A West End production started previews on 10 March 2009 at the Palace Theatre with the opening press night on 23 March. It is co-produced by Andrew Lloyd Webber's Really Useful Group and directed by Simon Phillips with musical arrangements by Stephen 'Spud' Murphy, choreography by Ross Coleman, costume designs by Tim Chappel and Lizzy Gardiner, production designs by Brian Thomson, and lighting by Nick Schlieper. The original cast included Jason Donovan as Mitzi (aka "Tick"), Tony Sheldon as Bernadette, and Oliver Thornton as Adam/Felicia. Notable replacements include Ben Richards as Tick/Mitzi, Don Gallagher as Bernadette, Portia Emare as one of the Divas and Ray Meagher as Bob. The West End production closed on 31 December 2011.

===Toronto (2010–11)===
The musical opened on 12 October 2010 at the Princess of Wales Theatre in Toronto as a Pre-Broadway tryout. The musical featured all of the Broadway cast with a new production team. It received largely positive reviews and strong ticket sales. The musical played for 12 weeks, a month longer than originally planned, closing on 2 January 2011. Several modifications were made to the production.

===Broadway (2011–12)===
Priscilla premiered on Broadway on 20 March 2011 at the Palace Theatre with previews beginning 28 February 2011. Before opening on Broadway, the show made its North American debut at the Princess of Wales Theatre in Toronto for a limited 12-week tryout.

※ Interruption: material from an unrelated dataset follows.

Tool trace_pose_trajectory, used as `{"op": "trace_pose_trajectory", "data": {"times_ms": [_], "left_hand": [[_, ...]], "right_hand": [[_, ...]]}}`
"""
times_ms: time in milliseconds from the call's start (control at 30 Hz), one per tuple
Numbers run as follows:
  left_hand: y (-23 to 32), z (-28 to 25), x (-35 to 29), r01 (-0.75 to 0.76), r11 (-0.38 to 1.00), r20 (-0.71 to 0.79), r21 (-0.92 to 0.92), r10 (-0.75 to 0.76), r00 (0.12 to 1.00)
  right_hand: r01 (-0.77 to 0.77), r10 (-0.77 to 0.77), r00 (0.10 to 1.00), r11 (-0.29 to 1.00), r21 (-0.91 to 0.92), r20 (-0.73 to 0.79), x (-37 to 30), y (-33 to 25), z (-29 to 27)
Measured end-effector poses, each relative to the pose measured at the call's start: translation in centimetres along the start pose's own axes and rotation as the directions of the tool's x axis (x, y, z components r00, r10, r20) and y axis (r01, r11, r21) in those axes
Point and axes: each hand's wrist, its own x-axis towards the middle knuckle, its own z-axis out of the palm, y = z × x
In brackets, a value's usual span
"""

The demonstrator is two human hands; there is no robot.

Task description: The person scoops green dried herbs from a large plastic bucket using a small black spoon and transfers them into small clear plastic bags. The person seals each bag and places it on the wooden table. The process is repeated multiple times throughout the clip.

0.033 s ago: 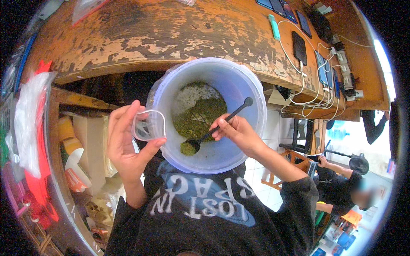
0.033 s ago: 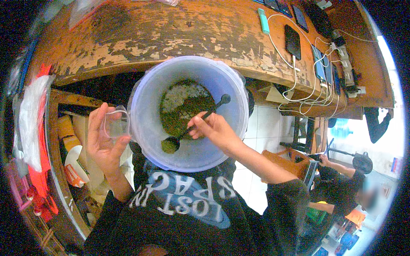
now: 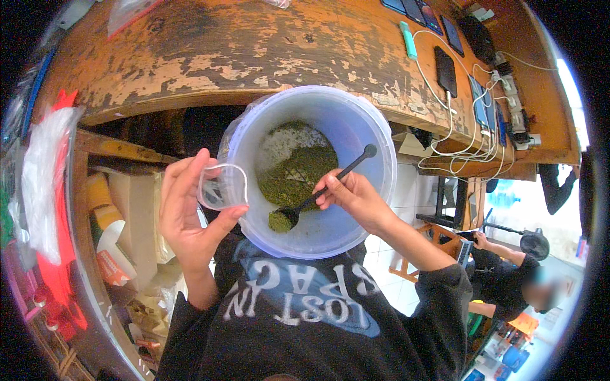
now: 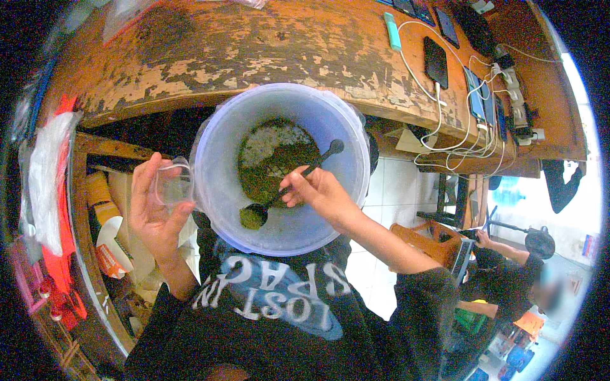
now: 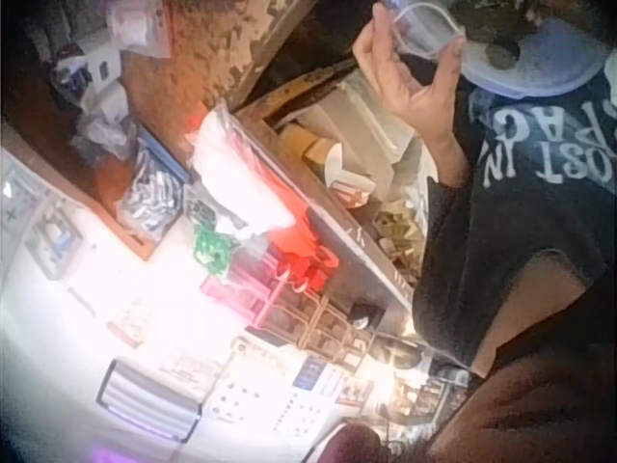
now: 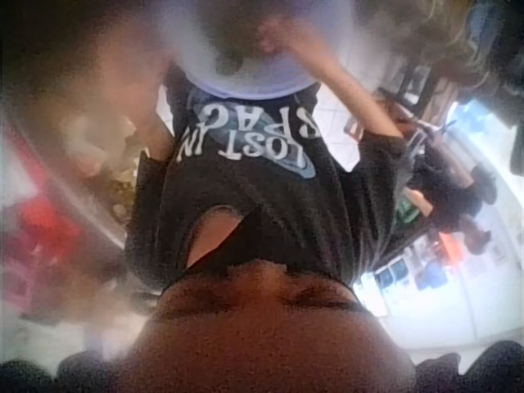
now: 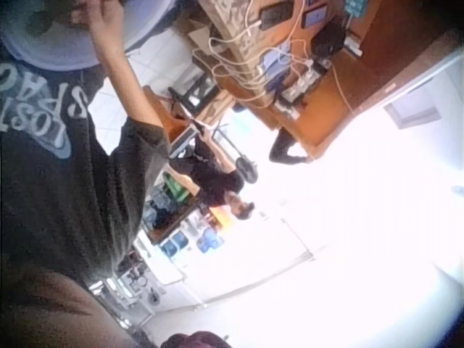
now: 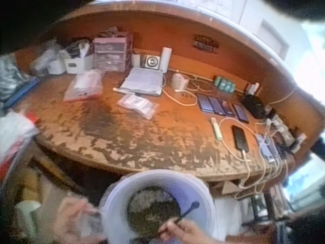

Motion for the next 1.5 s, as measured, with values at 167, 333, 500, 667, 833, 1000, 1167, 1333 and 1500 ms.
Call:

The original cast included Will Swenson as Tick/Mitzi, Tony Sheldon, again, reprising his role of Bernadette, and Nick Adams as Adam/Felicia. Choreography is by Ross Coleman, set design by Brian Thomson, lighting design by Nick Schlieper and costume designs by Tim Chappel and Lizzy Gardiner. Producers include Bette Midler, who joined the production team after seeing the West End production; Liz Koops and Garry McQuinn for Back Row Productions; Michael Hamlyn for Specific Films; Allan Scott Productions; David Mirvish; Roy Furman; Terry Allen Kramer; James L. Nederlander; and Terri and Timothy Childs.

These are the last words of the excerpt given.